What the task requires: Repeat the data in full. No line may differ from the original.

Provided data:
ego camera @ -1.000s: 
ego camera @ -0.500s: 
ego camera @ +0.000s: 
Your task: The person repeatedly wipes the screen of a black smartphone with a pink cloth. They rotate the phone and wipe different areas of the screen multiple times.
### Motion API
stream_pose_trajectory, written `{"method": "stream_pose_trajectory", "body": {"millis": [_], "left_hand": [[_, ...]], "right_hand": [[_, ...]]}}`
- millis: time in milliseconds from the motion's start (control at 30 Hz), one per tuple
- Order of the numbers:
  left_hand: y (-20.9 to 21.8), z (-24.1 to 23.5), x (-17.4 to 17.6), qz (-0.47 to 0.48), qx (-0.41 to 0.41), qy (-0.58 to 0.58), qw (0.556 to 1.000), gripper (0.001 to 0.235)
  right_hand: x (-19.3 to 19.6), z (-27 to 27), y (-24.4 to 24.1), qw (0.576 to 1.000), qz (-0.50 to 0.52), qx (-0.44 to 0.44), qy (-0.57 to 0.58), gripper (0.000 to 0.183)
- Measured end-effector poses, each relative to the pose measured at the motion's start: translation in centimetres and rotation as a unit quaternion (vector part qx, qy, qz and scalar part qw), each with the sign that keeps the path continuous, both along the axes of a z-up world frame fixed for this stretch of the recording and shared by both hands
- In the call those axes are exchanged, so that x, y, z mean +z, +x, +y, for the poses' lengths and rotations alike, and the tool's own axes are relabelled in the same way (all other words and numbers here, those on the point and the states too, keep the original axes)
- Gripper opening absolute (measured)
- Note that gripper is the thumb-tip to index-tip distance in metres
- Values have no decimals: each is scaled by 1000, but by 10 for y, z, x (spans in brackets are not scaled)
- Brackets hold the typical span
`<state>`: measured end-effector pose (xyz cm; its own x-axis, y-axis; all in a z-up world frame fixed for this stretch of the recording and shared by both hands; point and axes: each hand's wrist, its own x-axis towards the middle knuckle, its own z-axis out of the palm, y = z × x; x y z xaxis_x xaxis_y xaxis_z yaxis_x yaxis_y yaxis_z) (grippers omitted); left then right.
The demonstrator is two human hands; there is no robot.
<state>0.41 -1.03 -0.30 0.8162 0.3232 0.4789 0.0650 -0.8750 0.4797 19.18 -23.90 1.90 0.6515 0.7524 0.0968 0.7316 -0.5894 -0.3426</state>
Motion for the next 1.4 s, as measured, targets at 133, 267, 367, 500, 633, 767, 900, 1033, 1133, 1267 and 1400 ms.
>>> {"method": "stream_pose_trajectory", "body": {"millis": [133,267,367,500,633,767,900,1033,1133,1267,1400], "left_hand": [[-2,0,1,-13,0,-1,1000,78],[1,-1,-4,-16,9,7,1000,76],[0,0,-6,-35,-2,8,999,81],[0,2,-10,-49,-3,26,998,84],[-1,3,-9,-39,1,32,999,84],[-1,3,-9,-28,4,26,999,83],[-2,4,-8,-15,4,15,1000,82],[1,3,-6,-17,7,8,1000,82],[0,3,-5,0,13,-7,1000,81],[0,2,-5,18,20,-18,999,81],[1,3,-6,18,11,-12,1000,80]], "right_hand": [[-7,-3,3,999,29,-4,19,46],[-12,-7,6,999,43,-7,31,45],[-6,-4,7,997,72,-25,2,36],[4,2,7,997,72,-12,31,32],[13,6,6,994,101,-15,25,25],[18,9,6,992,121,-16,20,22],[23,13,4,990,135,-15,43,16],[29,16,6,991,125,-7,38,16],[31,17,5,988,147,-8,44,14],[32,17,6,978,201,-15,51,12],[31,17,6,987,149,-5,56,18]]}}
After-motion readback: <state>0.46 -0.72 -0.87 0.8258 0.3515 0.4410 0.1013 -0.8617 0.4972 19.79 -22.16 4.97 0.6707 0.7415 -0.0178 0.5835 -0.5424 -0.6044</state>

Result of this exercise:
ego camera @ -1.000s: 
ego camera @ -0.500s: 
ego camera @ +0.000s: 
Your task: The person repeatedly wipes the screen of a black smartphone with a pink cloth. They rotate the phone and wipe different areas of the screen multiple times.
### Motion API
stream_pose_trajectory, written `{"method": "stream_pose_trajectory", "body": {"millis": [_], "left_hand": [[_, ...]], "right_hand": [[_, ...]]}}`
- millis: time in milliseconds from the motion's start (control at 30 Hz), one per tuple
- Order of the numbers:
  left_hand: y (-20.9 to 21.8), z (-24.1 to 23.5), x (-17.4 to 17.6), qz (-0.47 to 0.48), qx (-0.41 to 0.41), qy (-0.58 to 0.58), qw (0.556 to 1.000), gripper (0.001 to 0.235)
  right_hand: x (-19.3 to 19.6), z (-27 to 27), y (-24.4 to 24.1), qw (0.576 to 1.000), qz (-0.50 to 0.52), qx (-0.44 to 0.44), qy (-0.57 to 0.58), gripper (0.000 to 0.183)
- Measured end-effector poses, each relative to the pose measured at the motion's start: translation in centimetres and rotation as a unit quaternion (vector part qx, qy, qz and scalar part qw), each with the sign that keeps the path continuous, both along the axes of a z-up world frame fixed for this stretch of the recording and shared by both hands
- In the call those axes are exchanged, so that x, y, z mean +z, +x, +y, for the poses' lengths and rotations alike, and the tool's own axes are relabelled in the same way (all other words and numbers here, those on the point and the states too, keep the original axes)
- Gripper opening absolute (measured)
- Note that gripper is the thumb-tip to index-tip distance in metres
- Values have no decimals: each is scaled by 1000, but by 10 for y, z, x (spans in brackets are not scaled)
- Brackets hold the typical span
`<state>`: measured end-effector pose (xyz cm; its own x-axis, y-axis; all in a z-up world frame fixed for this stretch of the recording and shared by both hands; point and axes: each hand's wrist, its own x-axis towards the middle knuckle, its own z-axis out of the palm, y = z × x; x y z xaxis_x xaxis_y xaxis_z yaxis_x yaxis_y yaxis_z) (grippers omitted); left then right.
The demonstrator is two human hands; there is no robot.
<state>0.41 -1.03 -0.30 0.8162 0.3232 0.4789 0.0650 -0.8750 0.4797 19.18 -23.90 1.90 0.6515 0.7524 0.0968 0.7316 -0.5894 -0.3426</state>
Motion for the next 1.4 s, as measured, targets at 133, 267, 367, 500, 633, 767, 900, 1033, 1133, 1267 and 1400 ms.
>>> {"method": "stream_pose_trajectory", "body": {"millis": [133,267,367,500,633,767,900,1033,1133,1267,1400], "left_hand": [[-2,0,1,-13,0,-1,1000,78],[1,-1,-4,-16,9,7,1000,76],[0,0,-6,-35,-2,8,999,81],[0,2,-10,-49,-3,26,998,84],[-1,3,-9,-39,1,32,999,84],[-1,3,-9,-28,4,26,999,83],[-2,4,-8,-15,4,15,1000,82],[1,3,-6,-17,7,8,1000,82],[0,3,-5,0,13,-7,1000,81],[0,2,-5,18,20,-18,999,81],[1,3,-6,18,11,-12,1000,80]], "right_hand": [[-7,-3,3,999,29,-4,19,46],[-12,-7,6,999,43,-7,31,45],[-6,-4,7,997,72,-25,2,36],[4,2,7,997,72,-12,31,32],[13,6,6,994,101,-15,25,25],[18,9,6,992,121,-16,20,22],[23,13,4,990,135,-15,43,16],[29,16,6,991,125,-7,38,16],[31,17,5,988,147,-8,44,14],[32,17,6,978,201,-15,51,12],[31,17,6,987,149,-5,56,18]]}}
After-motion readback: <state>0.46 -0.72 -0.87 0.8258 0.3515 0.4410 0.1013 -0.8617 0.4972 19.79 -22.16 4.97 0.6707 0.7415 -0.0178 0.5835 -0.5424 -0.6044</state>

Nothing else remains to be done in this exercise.